**Input material**

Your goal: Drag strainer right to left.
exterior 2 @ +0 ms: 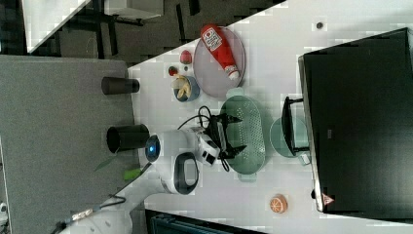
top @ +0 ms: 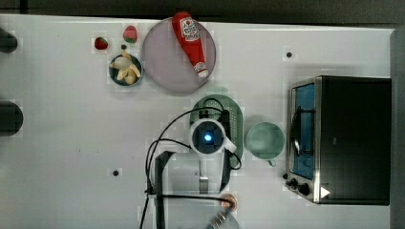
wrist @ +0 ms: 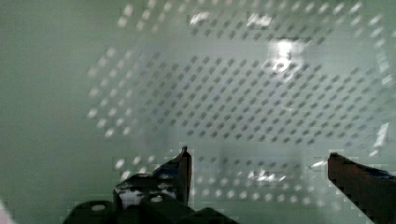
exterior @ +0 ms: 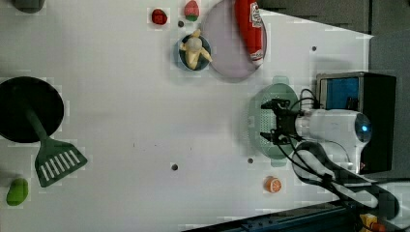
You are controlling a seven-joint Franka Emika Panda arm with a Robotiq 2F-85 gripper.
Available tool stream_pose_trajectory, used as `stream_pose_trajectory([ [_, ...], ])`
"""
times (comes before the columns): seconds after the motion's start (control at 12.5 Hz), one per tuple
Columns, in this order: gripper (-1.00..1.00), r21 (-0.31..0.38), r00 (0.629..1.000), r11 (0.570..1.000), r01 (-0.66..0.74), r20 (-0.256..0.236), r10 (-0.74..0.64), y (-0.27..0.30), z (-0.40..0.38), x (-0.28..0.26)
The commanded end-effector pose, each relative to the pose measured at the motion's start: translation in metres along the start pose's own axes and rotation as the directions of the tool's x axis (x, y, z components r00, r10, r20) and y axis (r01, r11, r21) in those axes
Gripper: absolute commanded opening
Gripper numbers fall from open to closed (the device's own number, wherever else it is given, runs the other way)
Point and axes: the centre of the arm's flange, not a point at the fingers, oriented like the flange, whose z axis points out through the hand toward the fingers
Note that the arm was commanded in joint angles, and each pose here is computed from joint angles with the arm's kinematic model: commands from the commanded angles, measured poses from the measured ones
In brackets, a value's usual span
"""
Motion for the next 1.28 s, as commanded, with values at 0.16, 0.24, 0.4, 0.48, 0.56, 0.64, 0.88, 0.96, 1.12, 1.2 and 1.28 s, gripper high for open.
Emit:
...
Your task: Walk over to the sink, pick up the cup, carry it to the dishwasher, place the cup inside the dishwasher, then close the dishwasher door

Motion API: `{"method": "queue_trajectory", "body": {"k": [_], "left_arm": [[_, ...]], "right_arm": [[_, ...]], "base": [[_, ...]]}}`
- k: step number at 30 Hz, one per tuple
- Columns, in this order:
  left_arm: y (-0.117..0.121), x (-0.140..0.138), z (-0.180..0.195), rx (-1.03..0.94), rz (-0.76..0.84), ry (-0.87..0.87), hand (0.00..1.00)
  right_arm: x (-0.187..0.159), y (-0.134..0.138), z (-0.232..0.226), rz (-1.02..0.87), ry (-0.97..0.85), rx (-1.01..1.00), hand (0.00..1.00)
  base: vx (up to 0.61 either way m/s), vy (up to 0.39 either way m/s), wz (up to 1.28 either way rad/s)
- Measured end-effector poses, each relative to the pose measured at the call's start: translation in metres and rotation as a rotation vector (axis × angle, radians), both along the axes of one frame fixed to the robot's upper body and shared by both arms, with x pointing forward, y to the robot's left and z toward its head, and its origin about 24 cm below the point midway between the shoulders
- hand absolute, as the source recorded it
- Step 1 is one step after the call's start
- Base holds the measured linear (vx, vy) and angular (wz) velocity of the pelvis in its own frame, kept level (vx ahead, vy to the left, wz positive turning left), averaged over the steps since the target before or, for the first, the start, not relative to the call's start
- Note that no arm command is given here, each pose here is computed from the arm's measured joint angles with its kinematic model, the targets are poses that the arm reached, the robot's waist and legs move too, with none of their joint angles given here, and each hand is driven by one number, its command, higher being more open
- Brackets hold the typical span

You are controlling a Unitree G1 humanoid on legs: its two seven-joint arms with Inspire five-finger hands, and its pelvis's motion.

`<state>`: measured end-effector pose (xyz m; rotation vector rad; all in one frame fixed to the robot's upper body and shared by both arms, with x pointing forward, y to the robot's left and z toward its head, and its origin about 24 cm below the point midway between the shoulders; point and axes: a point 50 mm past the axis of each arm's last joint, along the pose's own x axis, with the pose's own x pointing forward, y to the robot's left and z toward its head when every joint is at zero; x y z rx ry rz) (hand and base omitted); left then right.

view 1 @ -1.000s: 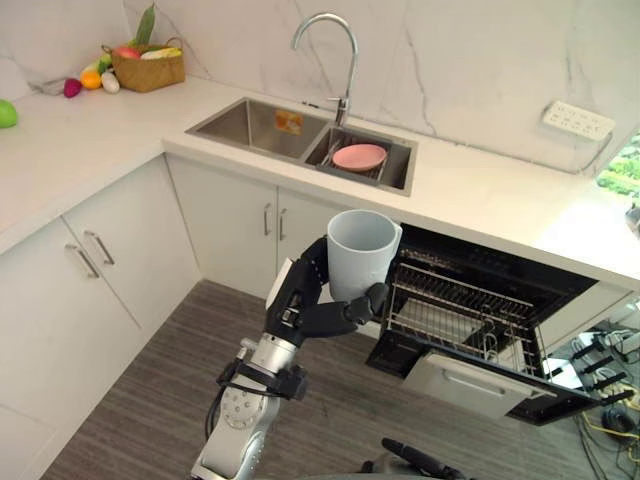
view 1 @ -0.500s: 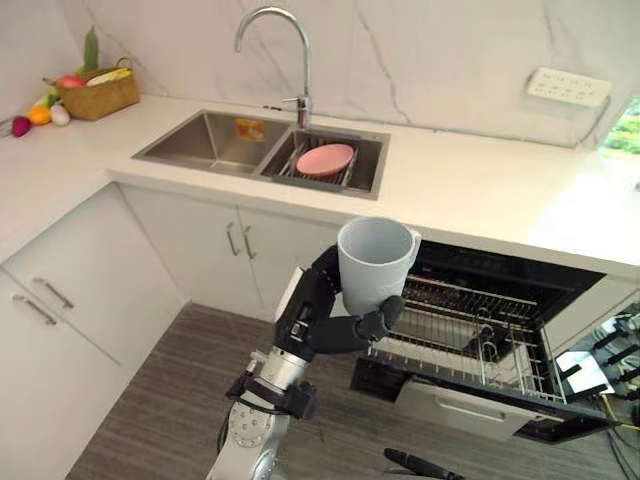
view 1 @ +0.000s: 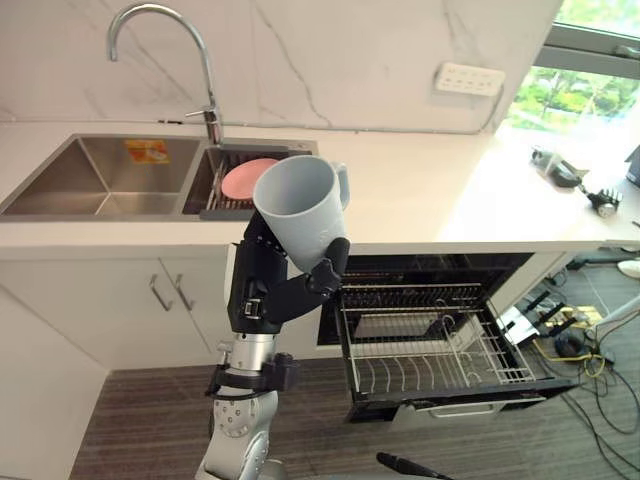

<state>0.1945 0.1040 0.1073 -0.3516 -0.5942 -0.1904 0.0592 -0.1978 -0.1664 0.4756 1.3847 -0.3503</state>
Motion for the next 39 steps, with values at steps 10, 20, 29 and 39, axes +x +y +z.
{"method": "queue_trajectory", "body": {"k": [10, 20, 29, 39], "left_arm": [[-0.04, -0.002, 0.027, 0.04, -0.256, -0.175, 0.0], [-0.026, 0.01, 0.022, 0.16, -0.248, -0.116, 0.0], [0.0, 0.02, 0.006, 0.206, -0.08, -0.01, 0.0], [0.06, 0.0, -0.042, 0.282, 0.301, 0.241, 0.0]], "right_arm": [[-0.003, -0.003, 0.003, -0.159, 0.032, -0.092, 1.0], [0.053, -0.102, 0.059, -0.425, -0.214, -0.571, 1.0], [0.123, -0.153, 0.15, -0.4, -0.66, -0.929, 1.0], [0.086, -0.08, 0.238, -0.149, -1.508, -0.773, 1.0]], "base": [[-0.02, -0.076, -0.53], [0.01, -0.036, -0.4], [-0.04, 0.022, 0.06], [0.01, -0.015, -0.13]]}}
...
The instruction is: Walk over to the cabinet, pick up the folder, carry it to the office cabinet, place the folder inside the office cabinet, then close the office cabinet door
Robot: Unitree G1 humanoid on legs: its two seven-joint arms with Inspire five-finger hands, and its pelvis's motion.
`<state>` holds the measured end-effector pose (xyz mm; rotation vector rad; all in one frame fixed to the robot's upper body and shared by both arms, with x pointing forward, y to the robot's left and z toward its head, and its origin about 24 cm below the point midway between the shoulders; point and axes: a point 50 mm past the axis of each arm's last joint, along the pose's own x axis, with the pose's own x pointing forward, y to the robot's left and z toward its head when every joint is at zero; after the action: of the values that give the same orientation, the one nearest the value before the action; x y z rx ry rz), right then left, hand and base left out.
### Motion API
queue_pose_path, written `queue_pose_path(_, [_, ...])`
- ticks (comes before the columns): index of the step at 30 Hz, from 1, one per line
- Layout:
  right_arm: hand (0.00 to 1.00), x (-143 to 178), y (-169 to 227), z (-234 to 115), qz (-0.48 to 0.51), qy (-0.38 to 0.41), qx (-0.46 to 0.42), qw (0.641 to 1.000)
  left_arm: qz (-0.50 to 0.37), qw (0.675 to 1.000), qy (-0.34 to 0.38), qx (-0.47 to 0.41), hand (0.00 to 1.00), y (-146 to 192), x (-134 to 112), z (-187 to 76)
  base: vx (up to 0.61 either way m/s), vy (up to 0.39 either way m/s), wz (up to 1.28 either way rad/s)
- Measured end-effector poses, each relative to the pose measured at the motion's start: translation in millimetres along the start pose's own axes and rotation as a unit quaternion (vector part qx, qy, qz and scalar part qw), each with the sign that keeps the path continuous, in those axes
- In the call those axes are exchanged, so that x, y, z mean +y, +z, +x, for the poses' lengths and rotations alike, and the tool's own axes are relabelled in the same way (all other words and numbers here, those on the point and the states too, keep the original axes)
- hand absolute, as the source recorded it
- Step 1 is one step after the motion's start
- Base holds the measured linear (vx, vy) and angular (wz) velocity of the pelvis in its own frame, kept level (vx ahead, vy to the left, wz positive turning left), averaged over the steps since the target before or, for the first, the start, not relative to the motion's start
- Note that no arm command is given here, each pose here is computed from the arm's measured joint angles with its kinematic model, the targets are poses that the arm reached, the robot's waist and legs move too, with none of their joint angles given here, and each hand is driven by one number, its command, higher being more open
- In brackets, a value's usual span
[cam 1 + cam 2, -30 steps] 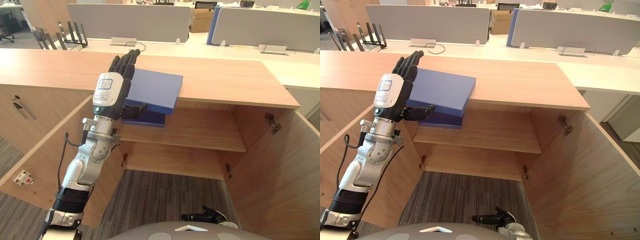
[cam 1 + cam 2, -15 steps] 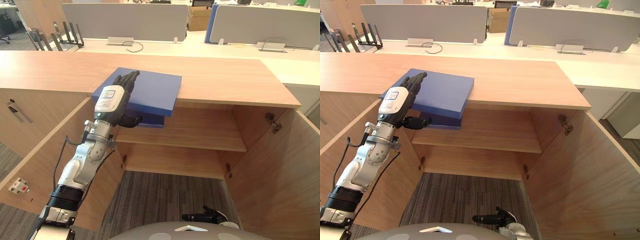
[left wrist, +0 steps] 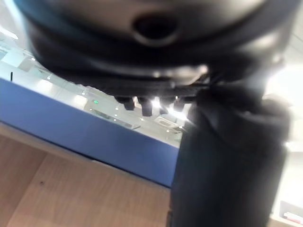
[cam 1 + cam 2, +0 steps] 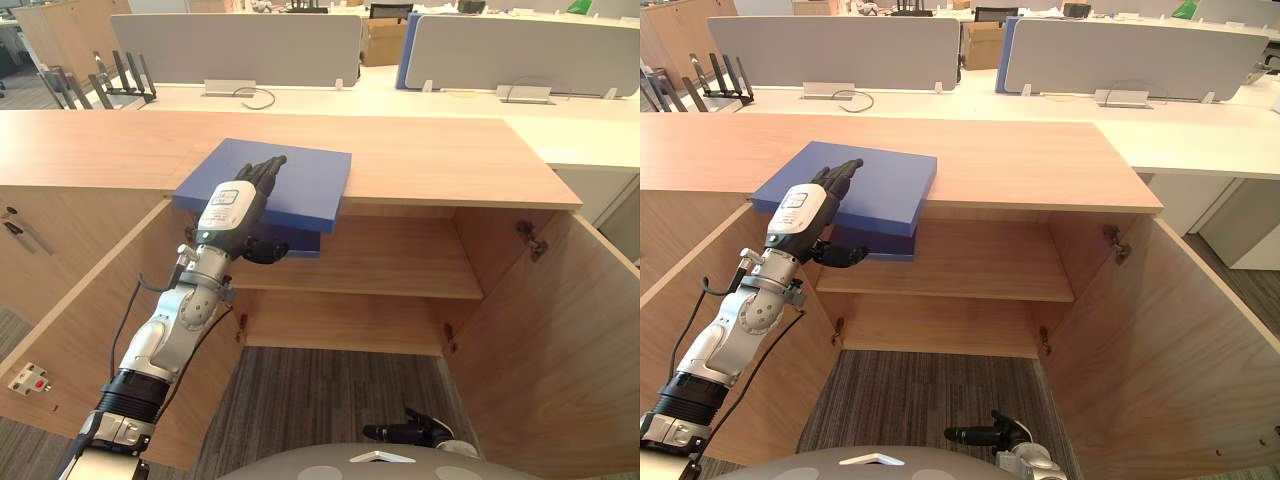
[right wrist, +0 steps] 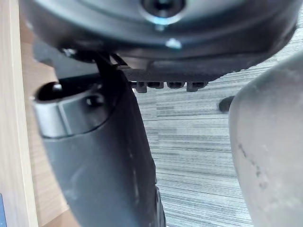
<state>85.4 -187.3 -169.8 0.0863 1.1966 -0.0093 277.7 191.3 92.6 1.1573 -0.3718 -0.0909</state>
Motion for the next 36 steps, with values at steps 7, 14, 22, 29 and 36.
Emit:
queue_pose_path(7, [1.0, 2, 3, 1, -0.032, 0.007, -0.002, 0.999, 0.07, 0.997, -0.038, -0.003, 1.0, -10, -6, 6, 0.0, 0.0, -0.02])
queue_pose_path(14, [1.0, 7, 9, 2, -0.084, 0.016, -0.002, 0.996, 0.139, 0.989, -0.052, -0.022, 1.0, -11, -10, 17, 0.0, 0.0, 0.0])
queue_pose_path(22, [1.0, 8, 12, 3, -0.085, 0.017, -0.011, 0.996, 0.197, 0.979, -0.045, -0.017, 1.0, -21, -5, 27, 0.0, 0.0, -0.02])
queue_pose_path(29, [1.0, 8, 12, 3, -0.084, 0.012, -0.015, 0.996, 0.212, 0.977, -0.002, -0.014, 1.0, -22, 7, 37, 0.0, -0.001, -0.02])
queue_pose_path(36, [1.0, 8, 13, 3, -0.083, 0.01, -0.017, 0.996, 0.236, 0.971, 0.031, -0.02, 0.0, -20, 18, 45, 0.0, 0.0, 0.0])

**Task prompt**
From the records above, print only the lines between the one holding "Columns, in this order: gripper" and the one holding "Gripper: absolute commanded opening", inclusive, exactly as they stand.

**Written answer**
Columns, in this order: gripper (-1.00..1.00), r21 (-0.31..0.38), r00 (0.629..1.000), r11 (0.570..1.000), r01 (-0.66..0.74), r20 (-0.256..0.236), r10 (-0.74..0.64), y (-0.27..0.30), z (-0.40..0.38), x (-0.28..0.26)
The commanded end-effector pose, each relative to the pose measured at the motion's start: translation in metres along the start pose's own axes and rotation as the directions of the tool's x axis (x, y, z components r00, r10, r20) and y axis (r01, r11, r21) in those axes
Gripper: absolute commanded opening

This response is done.